Task directions :: Every line of the material below that contains the string "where" must appear in the answer.
%%
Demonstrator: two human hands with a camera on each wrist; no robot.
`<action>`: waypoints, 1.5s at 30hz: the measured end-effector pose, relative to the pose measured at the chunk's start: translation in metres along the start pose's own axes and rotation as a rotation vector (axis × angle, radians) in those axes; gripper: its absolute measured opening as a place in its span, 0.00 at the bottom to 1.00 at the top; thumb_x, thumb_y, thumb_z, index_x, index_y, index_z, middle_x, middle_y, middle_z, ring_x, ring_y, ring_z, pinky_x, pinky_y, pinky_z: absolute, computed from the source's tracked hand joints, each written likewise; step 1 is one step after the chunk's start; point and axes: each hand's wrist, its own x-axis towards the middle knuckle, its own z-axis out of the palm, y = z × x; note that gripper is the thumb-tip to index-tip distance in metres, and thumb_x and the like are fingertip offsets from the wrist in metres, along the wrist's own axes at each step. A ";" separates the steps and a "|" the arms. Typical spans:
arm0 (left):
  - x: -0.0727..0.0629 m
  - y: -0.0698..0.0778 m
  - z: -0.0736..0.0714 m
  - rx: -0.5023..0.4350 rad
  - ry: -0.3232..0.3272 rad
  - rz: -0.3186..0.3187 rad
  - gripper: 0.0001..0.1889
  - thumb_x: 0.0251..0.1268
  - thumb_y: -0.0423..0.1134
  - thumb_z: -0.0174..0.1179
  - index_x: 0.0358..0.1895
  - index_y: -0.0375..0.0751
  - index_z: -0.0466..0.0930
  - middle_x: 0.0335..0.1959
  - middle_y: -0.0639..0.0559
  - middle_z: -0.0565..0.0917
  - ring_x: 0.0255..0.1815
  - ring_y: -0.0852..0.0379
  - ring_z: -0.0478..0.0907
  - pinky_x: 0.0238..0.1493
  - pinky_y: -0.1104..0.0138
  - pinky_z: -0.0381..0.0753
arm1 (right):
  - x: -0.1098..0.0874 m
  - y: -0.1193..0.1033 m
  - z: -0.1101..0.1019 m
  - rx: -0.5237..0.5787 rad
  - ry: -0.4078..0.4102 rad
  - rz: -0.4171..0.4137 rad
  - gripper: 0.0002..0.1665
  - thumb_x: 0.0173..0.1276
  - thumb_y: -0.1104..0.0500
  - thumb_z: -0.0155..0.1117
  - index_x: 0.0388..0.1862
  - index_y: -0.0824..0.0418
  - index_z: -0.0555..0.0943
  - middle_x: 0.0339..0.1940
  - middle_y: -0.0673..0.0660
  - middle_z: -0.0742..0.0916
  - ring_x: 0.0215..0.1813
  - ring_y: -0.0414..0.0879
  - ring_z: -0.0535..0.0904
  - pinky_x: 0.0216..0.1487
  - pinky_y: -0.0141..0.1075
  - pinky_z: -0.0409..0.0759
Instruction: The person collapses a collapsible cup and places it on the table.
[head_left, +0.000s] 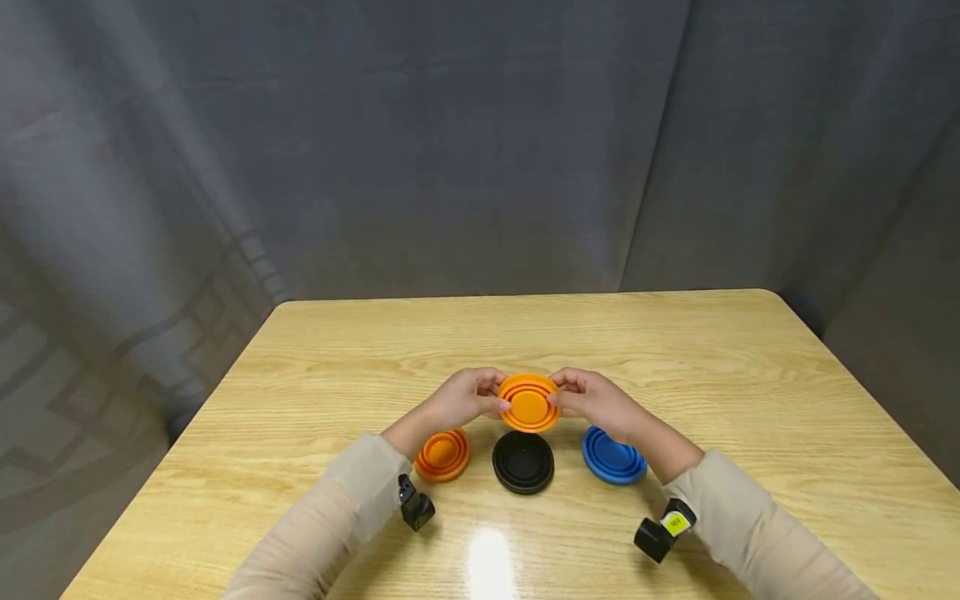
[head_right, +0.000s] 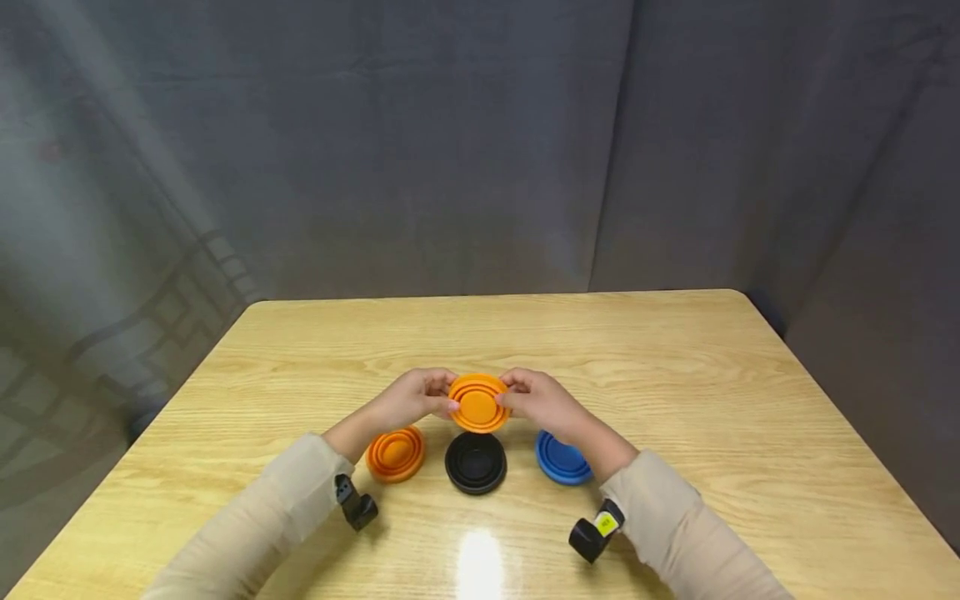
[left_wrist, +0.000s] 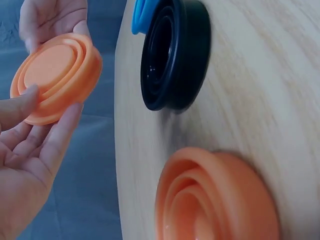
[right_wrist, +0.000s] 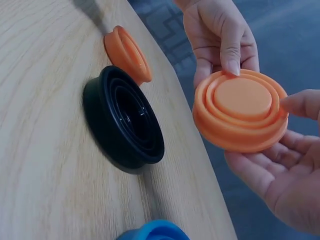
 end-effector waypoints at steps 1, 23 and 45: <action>0.001 -0.001 0.001 -0.003 0.010 0.004 0.13 0.53 0.26 0.56 0.44 0.27 0.72 0.30 0.45 0.77 0.31 0.56 0.75 0.37 0.56 0.76 | 0.000 0.000 0.000 0.011 0.017 0.008 0.17 0.63 0.60 0.50 0.43 0.73 0.69 0.37 0.60 0.77 0.42 0.49 0.74 0.47 0.43 0.72; 0.017 -0.004 0.016 0.148 0.284 0.083 0.15 0.51 0.29 0.59 0.45 0.36 0.77 0.41 0.46 0.79 0.41 0.54 0.75 0.37 0.72 0.75 | -0.002 0.007 0.001 0.188 0.303 0.158 0.30 0.61 0.50 0.55 0.49 0.75 0.65 0.43 0.65 0.75 0.46 0.57 0.73 0.49 0.44 0.70; 0.028 -0.013 0.008 0.126 0.165 -0.107 0.33 0.46 0.31 0.64 0.58 0.28 0.62 0.57 0.39 0.67 0.55 0.49 0.66 0.52 0.65 0.67 | 0.017 0.026 0.006 -0.117 0.303 0.121 0.37 0.50 0.62 0.67 0.58 0.72 0.63 0.52 0.68 0.73 0.54 0.56 0.69 0.49 0.40 0.71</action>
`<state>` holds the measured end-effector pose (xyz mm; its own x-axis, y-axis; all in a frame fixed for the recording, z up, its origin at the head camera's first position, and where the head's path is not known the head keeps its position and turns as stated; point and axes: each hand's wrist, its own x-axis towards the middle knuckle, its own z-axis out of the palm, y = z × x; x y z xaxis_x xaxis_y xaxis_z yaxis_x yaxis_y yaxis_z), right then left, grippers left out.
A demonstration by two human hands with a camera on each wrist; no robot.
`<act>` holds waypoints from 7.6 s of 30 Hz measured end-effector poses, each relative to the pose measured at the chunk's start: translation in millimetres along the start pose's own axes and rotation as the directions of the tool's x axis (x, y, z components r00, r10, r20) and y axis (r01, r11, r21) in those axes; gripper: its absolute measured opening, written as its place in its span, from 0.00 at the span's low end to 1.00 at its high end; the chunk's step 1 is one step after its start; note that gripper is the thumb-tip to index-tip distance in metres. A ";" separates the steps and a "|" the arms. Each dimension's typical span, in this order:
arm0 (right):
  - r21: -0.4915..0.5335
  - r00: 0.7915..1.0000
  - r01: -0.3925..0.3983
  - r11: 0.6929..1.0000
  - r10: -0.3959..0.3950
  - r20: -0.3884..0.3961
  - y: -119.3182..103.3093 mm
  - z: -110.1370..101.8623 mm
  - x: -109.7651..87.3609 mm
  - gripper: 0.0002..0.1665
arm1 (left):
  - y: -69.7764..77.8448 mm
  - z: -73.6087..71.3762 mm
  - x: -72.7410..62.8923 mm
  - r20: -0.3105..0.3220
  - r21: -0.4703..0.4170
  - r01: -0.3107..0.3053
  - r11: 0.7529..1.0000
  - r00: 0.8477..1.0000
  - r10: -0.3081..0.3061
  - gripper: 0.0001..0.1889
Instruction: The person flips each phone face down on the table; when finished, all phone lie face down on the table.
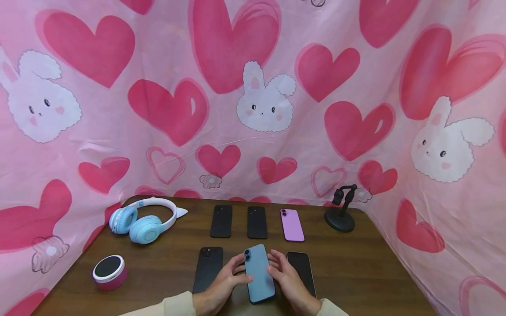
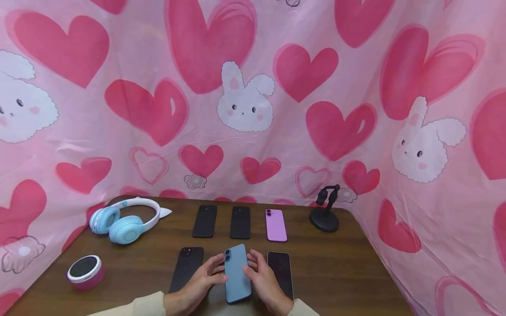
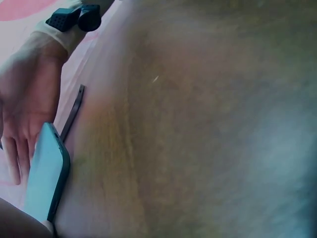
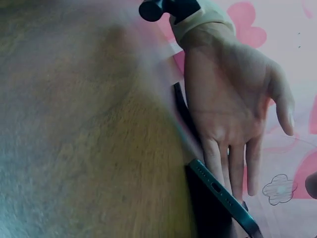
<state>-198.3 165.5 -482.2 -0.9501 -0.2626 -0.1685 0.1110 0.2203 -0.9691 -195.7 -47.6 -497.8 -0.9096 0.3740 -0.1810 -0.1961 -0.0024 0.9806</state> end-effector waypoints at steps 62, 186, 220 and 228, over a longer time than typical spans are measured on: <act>0.050 0.941 0.193 0.980 -0.171 -0.291 3.9 -42.6 -5.3 0.30 | 21.7 50.8 13.5 0.141 0.081 -0.221 0.972 0.968 0.208 0.43; 0.056 0.956 -0.014 0.998 0.030 -0.293 6.3 -64.3 -23.8 0.31 | 20.3 107.8 55.3 0.047 -0.047 -0.131 0.990 0.990 0.134 0.38; -0.181 0.931 -0.014 0.983 -0.053 -0.362 10.5 -73.3 -23.0 0.28 | 4.9 108.1 55.4 -0.090 0.059 -0.002 0.998 0.996 0.008 0.39; -0.297 0.919 -0.069 0.952 -0.054 -0.390 9.1 -75.1 -22.7 0.26 | 5.3 107.9 54.7 -0.091 0.047 -0.010 0.999 0.996 0.015 0.39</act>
<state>-197.7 244.1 -473.6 -0.9931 0.1127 -0.0320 0.0851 0.5068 -0.8578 -207.0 72.9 -494.3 -0.9420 0.2877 -0.1726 -0.1690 0.0376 0.9849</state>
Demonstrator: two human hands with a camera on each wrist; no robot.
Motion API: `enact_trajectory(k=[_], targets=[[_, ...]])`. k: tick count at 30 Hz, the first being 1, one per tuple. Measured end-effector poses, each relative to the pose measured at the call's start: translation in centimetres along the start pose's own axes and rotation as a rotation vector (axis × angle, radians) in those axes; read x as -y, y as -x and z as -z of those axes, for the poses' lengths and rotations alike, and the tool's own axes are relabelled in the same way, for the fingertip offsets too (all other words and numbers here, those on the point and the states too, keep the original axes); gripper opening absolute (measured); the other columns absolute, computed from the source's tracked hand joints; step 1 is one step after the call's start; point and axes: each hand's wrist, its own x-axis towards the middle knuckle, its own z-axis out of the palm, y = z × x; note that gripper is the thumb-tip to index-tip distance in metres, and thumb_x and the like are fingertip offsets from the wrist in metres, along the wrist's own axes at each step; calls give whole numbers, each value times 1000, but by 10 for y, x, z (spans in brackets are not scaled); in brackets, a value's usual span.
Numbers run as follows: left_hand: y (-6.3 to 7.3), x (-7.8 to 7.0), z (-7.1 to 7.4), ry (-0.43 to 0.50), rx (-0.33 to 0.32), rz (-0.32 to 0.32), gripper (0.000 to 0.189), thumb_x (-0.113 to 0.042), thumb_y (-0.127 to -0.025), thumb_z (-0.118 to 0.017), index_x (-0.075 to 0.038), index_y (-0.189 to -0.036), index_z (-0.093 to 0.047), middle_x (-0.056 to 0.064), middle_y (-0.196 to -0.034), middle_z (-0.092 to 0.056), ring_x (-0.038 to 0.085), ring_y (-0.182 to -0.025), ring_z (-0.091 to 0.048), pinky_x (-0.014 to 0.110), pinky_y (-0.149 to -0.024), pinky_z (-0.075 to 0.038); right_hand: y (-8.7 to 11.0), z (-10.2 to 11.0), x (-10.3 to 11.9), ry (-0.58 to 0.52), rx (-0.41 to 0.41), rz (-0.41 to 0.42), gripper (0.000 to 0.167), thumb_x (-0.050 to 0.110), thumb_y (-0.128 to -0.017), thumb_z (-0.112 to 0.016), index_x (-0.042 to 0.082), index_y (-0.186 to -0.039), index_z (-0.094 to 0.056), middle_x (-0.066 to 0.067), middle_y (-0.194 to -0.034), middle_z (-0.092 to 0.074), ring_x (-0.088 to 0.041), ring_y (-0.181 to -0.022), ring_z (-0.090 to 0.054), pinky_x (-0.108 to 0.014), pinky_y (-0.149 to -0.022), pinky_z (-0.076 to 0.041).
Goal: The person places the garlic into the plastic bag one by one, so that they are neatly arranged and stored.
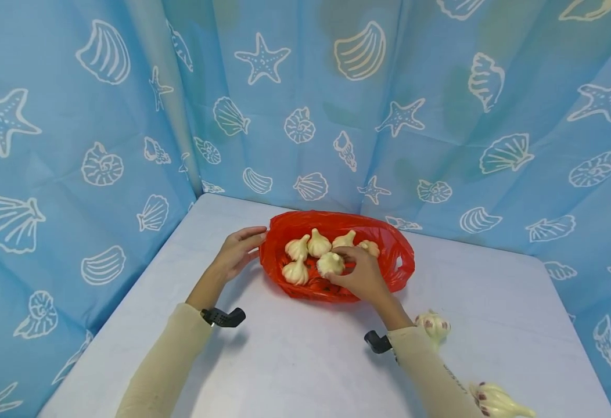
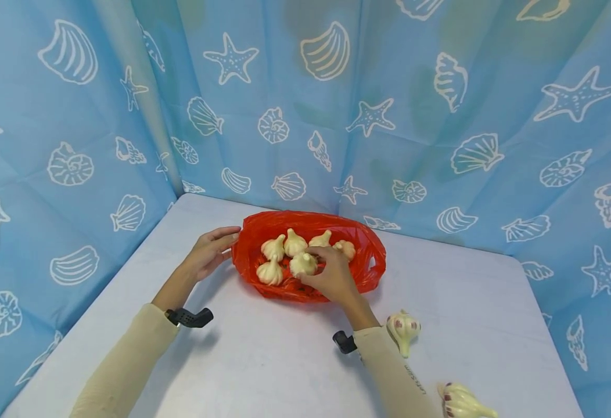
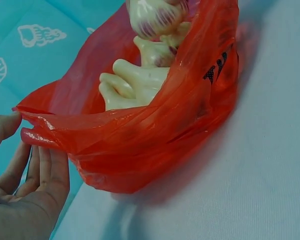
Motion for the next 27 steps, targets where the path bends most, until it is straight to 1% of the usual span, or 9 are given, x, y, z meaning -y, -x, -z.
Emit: enact_trajectory(k=[2,6,12,16,22,27], targets=[[0,0,0,1,2,-3,48,-18,-95,-65,-2,-138,-51,12,-133,-54,26,-117,-53,35,-94,-51,0,-4,-1,-3,3,-17,57,28,-73,-87,13,-124,-65,4,-117,-63,-18,-101,-61,-35,-82,-57],[0,1,1,7,-5,1,46,-17,-95,-65,-2,-137,-52,12,-133,-55,26,-116,-54,34,-92,-52,-1,-11,-3,-16,9,-14,56,28,-74,-87,11,-124,-66,2,-118,-64,-19,-104,-61,-36,-83,-57],[0,2,1,19,-10,14,45,-18,-94,-66,-3,-135,-53,11,-133,-55,26,-117,-54,35,-92,-52,-1,-21,-9,-21,7,-19,54,27,-74,-87,12,-121,-67,2,-115,-64,-20,-101,-60,-36,-84,-56],[0,1,-1,18,-11,11,44,-19,-94,-67,-5,-134,-55,10,-132,-56,26,-118,-54,34,-92,-52,0,-26,-13,-28,10,-33,54,28,-74,-87,12,-122,-67,2,-115,-64,-21,-102,-60,-38,-85,-56],[0,2,-2,20,-12,12,43,-18,-94,-67,-4,-133,-55,11,-132,-56,26,-117,-55,34,-91,-53,2,-32,-17,-30,18,-38,54,25,-75,-86,10,-123,-66,0,-117,-64,-22,-101,-62,-38,-85,-56],[2,2,-1,16,-23,11,46,-20,-92,-69,-5,-134,-55,10,-133,-56,27,-118,-55,37,-94,-51,3,-35,-19,-33,24,-73,54,26,-76,-85,12,-125,-65,0,-118,-63,-21,-102,-61,-38,-86,-55]])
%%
Worked solution ::
`<state>` holds the measured end-effector pose (xyz mm; its own x-axis, y-axis; all in a frame fixed for the recording, z up, its origin at the head camera's first position, and where the head's path is not known the head keeps its position and turns as stated; point and axes: each hand's wrist, its own x-axis towards the middle knuckle, its own z-axis out of the palm, y = z × x; x y z xaxis_x xaxis_y xaxis_z yaxis_x yaxis_y yaxis_z), right then left, grippers left out.
Motion for the next 27 steps, targets where the path bends most, until it is straight to 1% of the usual span, or 9 are given, x, y, z meaning -y, -x, -z.

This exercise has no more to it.